Fieldwork develops skills and understanding that are transferrable to other areas of learning and to life beyond university and helps build a strong learning community.

The chance to put your classroom learning into a real-world context, coupled with the friendships you develop during the class itself, are among the best things you can experience at university.
— Muhammad Iqbal, BSc Environmental Science


We embed opportunities for field-based learning at all levels in our curriculum. First year students on all programmes head to Malta in the first few weeks of their course for a residential fieldclass examining sustainable development. Compulsory UK fieldwork to familiar and unfamiliar landscapes, ecosystems, urban environments, archives and digital spaces is also part of all programmes in the first year of your studies. Compulsory and optional fieldwork is then embedded in several modules in the second and third year, including making the most of fieldwork opportunities across London through site visits and guided field walks.


Options are available in each of our programmes to ensure that as many students as possible can undertake additional residential fieldwork at some point during their degree programme if they would like. Current and recent overseas fieldwork destinations linked to human geography and global development modules include Boston, New York and Los Angeles in the USA, and Belfast in Northern Ireland. Recent destinations on physical geography and environmental science modules include the Cairngorms in Scotland, Rotterdam in the Netherlands, Split-Dalmatia in Croatia, Limpopo in South Africa, and Florida in the USA, each providing a range of interesting geographical settings and a variety of cost options.

Fieldwork module options are specified on each degree programme page, with exact destinations varying by degree programme and subject to change.

It was really interesting learning about the history of places beforehand. I learnt a lot about Los Angeles during the Urban Futures module. It was truly eye-opening understanding the history of blue vs. white collar workers and also issues such as environmental racism. This was very far removed from the glitz and glamour I had imagined in LA and it became a reality as our lecturer walked us through Skid Row.
— Chipo Meke, BSc Geography with Business Management

Fieldwork is organised in areas that:

  • are safe for our diverse student population and stakeholders
  • represent the best locality to teach specific issues, techniques, and approaches
  • capitalise on staff research-expertise and networks

We are continually reviewing our fieldwork destinations - particularly to long-haul destinations - to reflect collective concerns about the carbon footprint of such experiences. 

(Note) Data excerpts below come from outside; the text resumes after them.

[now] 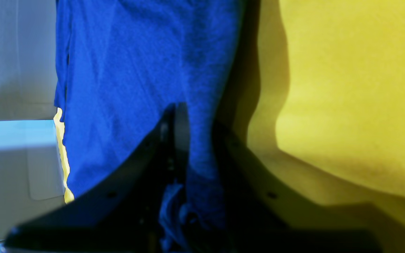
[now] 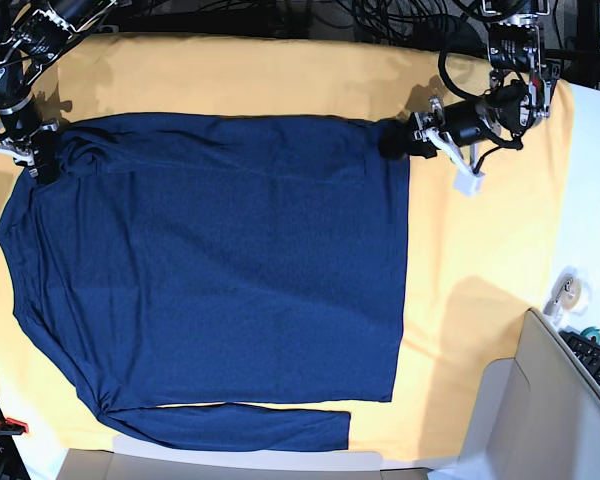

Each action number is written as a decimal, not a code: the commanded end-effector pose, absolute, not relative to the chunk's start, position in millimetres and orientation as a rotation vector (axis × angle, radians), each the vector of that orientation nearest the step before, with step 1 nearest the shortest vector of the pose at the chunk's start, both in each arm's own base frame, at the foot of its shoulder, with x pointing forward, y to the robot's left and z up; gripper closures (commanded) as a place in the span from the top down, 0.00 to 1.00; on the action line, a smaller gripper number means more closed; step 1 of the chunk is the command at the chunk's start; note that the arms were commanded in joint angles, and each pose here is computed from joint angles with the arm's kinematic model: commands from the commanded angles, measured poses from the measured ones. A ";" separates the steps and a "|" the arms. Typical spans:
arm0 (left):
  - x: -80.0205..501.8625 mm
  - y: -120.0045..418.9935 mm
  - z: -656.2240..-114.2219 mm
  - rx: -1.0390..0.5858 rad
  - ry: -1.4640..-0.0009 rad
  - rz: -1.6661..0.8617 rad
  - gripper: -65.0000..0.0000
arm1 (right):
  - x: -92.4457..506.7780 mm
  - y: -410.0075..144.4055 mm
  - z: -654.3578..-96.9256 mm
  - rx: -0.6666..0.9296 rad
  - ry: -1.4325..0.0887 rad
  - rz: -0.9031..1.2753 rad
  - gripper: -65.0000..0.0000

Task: Fold the T-shirt properly
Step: 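Drag the shirt by its shoulders toward the robot with both grippers, then hold the shoulders and adjust the right gripper's grip on the collar corner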

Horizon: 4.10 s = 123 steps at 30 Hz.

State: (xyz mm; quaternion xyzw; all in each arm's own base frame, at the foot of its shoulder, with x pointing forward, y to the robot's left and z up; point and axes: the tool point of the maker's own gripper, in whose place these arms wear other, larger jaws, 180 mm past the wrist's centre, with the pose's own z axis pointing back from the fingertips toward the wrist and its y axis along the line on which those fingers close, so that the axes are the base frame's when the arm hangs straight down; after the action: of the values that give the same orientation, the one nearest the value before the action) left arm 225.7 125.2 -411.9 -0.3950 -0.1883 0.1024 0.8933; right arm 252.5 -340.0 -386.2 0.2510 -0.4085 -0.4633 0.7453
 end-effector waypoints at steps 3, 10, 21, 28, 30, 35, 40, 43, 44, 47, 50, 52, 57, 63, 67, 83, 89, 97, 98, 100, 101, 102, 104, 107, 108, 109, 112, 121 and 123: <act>230.9 127.8 -409.9 -0.805 -0.398 0.187 0.33 | 250.8 -338.7 -389.4 0.556 -0.877 -1.026 0.00; 230.7 127.4 -410.0 -0.806 -0.397 0.186 0.33 | 250.8 -339.2 -389.0 0.555 -0.877 -1.025 0.00; 217.7 132.4 -432.9 -0.662 -0.337 0.083 0.33 | 251.0 -339.9 -388.2 0.553 -0.879 -1.023 0.00; 212.0 126.8 -439.6 -0.640 -0.314 0.057 0.33 | 250.4 -339.9 -388.6 0.552 -0.878 -1.024 0.00; 208.8 113.2 -441.1 -0.663 -0.299 0.041 0.33 | 250.4 -339.9 -388.6 0.552 -0.878 -1.024 0.00; 201.2 84.4 -443.2 -0.710 -0.269 0.003 0.33 | 250.6 -339.4 -388.3 0.554 -0.879 -1.024 0.00; 199.0 77.3 -443.5 -0.722 -0.264 -0.010 0.32 | 250.6 -339.4 -388.3 0.554 -0.879 -1.024 0.00; 199.2 78.3 -443.1 -0.720 -0.265 -0.013 0.15 | 249.4 -339.7 -388.9 0.552 -0.876 -1.023 0.00; 199.4 79.1 -443.3 -0.717 -0.266 -0.014 0.06 | 249.4 -340.3 -388.5 0.551 -0.877 -1.022 0.00; 199.8 80.8 -442.9 -0.712 -0.268 -0.018 0.01 | 251.4 -336.8 -388.9 0.554 -0.869 -1.008 0.00; 208.4 85.1 -431.4 -0.704 -0.313 -0.037 0.00 | 256.4 -338.4 -383.9 0.545 -0.868 -0.968 0.00; 218.5 79.9 -414.2 -0.712 -0.376 -0.071 0.00 | 258.5 -340.3 -381.4 0.539 -0.870 -0.953 0.00; 240.4 86.0 -379.0 -0.705 -0.508 -0.090 0.00 | 269.1 -350.0 -360.6 0.517 -0.924 -0.912 0.00; 281.3 96.4 -331.2 -0.761 -0.669 -0.065 0.00 | 296.3 -352.6 -320.1 0.524 -1.041 -0.853 0.00; 306.9 98.5 -313.9 -0.812 -0.719 -0.043 0.00 | 316.7 -356.4 -298.8 0.541 -1.100 -0.835 0.00; 362.9 125.4 -340.1 -0.819 -0.687 0.118 0.00 | 372.8 -354.6 -307.3 0.554 -1.046 -0.865 0.00; 362.1 128.5 -348.0 -0.815 -0.667 0.137 0.00 | 379.2 -363.7 -300.7 0.533 -1.100 -0.888 0.00; 359.5 135.7 -362.0 -0.720 -0.648 0.109 0.00 | 379.5 -359.4 -324.9 0.560 -1.044 -0.933 0.00; 359.3 136.9 -363.5 -0.708 -0.646 0.106 0.01 | 379.0 -358.2 -329.4 0.564 -1.031 -0.939 0.00; 359.1 137.8 -364.6 -0.699 -0.645 0.103 0.05 | 378.3 -356.0 -336.2 0.572 -1.011 -0.949 0.00; 358.9 137.9 -365.0 -0.699 -0.643 0.104 0.09 | 378.0 -355.7 -339.2 0.568 -1.001 -0.950 0.00; 359.5 137.9 -364.5 -0.699 -0.645 0.103 0.13 | 377.3 -356.1 -341.7 0.554 -0.992 -0.947 0.02; 360.8 138.2 -364.2 -0.700 -0.645 0.105 0.21 | 380.2 -358.3 -341.0 0.518 -0.984 -0.932 0.11; 359.0 139.9 -371.2 -0.700 -0.625 0.121 0.29 | 382.6 -358.5 -342.3 0.481 -0.968 -0.916 0.34; 357.5 141.2 -374.8 -0.698 -0.614 0.127 0.29 | 383.1 -358.5 -341.8 0.482 -0.969 -0.916 0.41; 356.3 142.6 -378.3 -0.696 -0.604 0.135 0.29 | 383.1 -359.5 -340.4 0.479 -0.973 -0.914 0.47; 356.0 146.6 -380.7 -0.691 -0.599 0.145 0.29 | 382.7 -362.4 -337.9 0.473 -0.980 -0.912 0.59; 352.9 146.1 -382.5 -0.689 -0.593 0.142 0.29 | 376.8 -390.7 -301.0 0.385 -1.077 -0.869 0.61; 352.5 145.3 -382.3 -0.691 -0.591 0.139 0.29 | 375.1 -394.2 -286.6 0.356 -1.116 -0.845 0.61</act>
State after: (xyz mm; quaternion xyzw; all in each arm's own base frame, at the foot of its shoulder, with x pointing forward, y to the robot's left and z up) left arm 341.9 143.5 -397.5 -0.3291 -0.2643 0.0756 0.9034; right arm 368.8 -383.4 -309.9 0.1694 -0.4812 -0.3969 0.7630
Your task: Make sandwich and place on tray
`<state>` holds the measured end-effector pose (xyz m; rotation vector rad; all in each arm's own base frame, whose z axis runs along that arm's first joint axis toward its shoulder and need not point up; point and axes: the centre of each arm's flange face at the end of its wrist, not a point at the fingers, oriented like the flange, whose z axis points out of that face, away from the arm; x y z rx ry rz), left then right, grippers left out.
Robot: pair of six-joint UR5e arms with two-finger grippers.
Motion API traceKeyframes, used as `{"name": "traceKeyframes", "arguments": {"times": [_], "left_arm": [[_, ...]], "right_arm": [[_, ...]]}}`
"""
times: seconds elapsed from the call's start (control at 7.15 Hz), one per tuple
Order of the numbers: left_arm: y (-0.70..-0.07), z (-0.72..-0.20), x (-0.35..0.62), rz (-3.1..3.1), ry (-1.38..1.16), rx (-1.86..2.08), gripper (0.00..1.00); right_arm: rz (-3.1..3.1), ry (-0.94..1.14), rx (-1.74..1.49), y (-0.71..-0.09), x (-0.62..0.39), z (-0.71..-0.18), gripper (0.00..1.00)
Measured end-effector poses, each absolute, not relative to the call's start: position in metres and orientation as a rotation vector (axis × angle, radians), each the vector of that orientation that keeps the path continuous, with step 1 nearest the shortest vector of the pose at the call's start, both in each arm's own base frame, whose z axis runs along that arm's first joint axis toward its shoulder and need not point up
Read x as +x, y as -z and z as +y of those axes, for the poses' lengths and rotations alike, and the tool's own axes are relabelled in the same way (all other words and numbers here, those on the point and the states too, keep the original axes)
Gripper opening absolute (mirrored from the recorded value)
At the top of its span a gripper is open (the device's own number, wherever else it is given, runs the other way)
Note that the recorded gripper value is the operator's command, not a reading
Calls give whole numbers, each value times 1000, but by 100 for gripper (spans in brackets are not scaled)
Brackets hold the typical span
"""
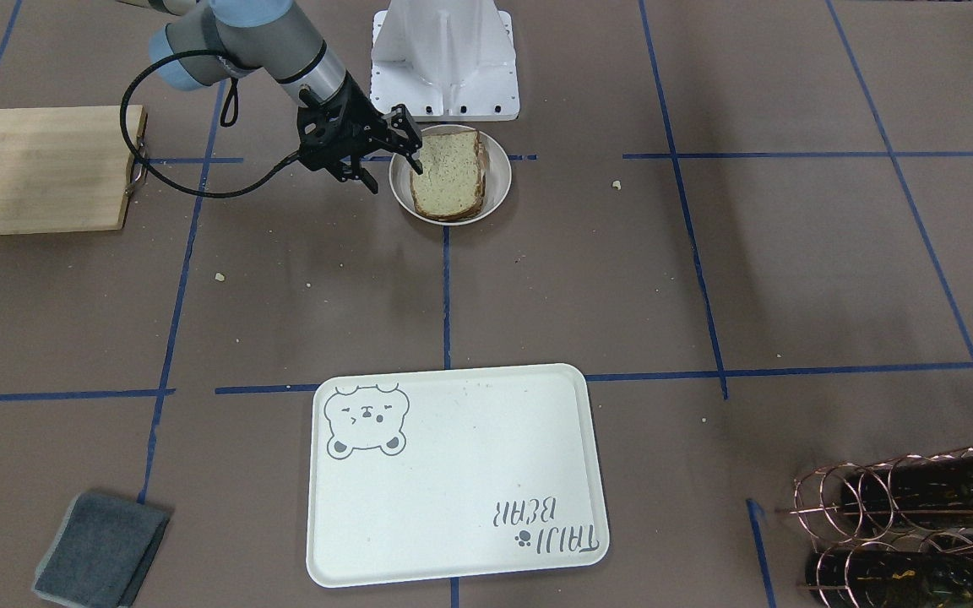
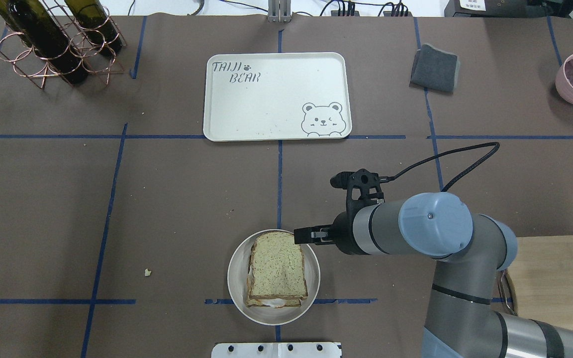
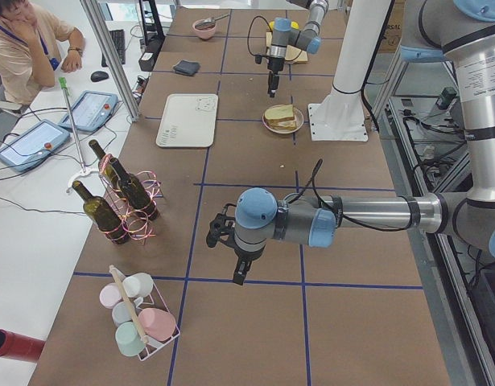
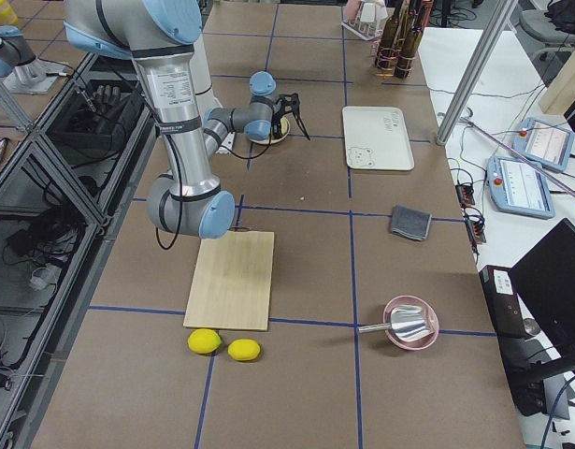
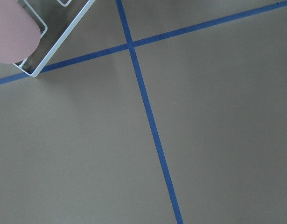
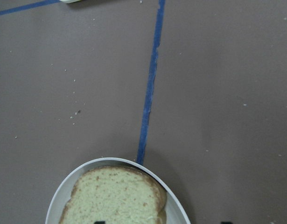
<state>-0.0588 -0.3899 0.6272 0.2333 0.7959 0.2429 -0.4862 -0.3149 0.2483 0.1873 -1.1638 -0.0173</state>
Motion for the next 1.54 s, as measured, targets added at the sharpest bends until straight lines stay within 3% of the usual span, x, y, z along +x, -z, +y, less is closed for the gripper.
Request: {"name": "traceKeyframes", "arguments": {"times": [0.28,0.7,1.12,1.54], "left_arm": [[-576,-440,-58,782,-296,375,100],[-481,-502,-50,804,-320,601,100],[-400,-499,94,1000,-403,583,100],[-292,-433,287,1219,-174,264,100]], "right_arm": [[-1016,69,197,-256,-440,-364,100],[-821,208,247,-321,-344,-440,100],[-731,296,239,-418,-209,-470,100],[-678,228,173,-519,-71,-438,100]]}}
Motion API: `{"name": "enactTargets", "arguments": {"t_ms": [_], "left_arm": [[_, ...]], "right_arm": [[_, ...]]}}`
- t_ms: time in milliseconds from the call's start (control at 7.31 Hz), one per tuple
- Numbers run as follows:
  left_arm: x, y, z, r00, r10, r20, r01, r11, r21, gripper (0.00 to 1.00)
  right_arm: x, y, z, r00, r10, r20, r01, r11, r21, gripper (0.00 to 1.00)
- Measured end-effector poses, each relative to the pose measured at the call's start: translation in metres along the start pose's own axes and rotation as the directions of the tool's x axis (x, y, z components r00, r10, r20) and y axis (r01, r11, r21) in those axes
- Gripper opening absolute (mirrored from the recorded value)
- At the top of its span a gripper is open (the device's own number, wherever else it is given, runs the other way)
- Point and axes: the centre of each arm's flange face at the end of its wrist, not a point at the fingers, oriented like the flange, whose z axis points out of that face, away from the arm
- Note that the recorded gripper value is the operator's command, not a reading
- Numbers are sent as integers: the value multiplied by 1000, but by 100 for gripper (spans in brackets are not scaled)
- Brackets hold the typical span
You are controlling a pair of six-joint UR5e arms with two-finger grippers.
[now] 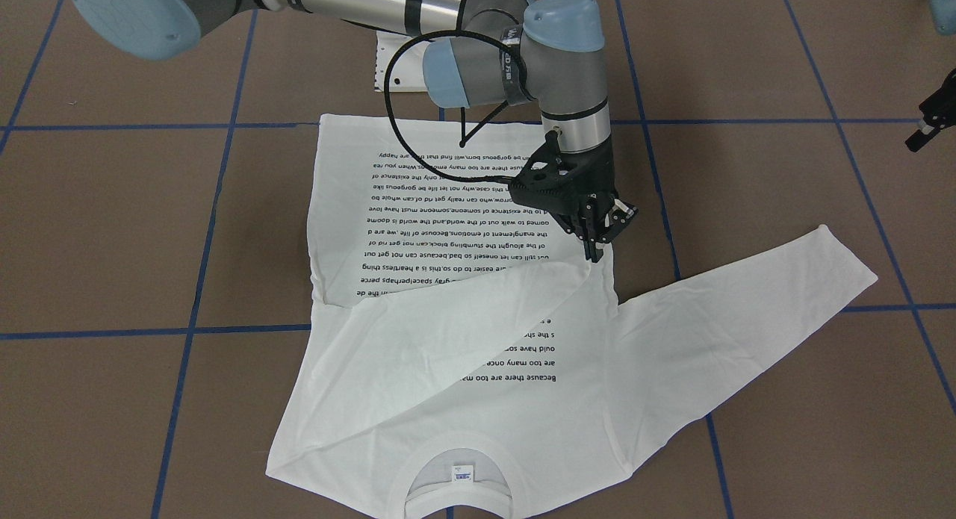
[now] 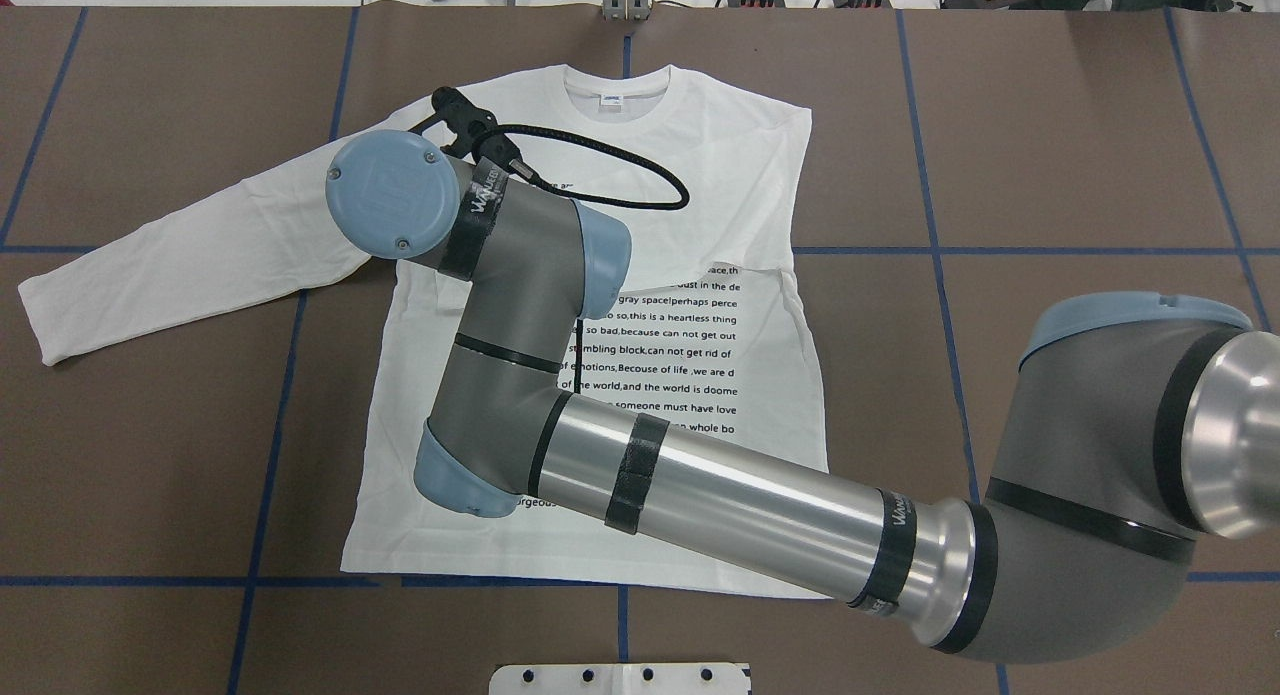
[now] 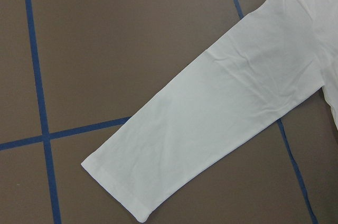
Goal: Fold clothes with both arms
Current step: 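Lift the sleeve with the right gripper and fold it across the shirt front, then release the sleeve and raise the right gripper away from the shirt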
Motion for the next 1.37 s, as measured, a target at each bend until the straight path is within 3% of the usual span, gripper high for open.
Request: {"name": "enactTargets", "arguments": {"t_ms": [410,684,957,1367], "left_arm": [[-10,-2,12,1000,-19,3,19,1000,-21,100],[-35,-13,46,999,-36,6,37,998,-48,98],[-48,-9,94,998,-69,-10,68,995,-70,98],[-63,6,161,995,-92,-32,89,993,-80,93]], "right_arm": [[-4,0,-20,1000,16,12,-16,1000,-22,99],[49,-22,-47,1000,7,-13,-8,999,-52,99],[151,-87,-83,997,-76,-14,74,994,-77,99],[250,-205,-113,966,-245,-84,236,966,-104,99]]}}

The trip that stands out the most was a week in Florida. We visited the Everglades to study the remarkable biodiversity of the park. This was my first insight into how to work as a productive team in an unfamiliar environment. This is a skill that I rely on every day when working with various stakeholders from different industries.
— Sadiqah Musa, BSc Environmental Science

We recognise and values people’s differences and will assist them to use their talents to reach their full potential through access to fieldwork. The School has developed its own guidelines for undertaking inclusive fieldwork in the context of diversity. We endeavour to enable students with specific learning differences and disabilities to undertake fieldwork through adjustments, reasonable accommodations, or, where participation is not possible, by providing alternatives. Detailed planning of fieldwork addresses other diversity and inclusion considerations such as the need for ‘down time’, access to toilets, and the accommodation of religious needs.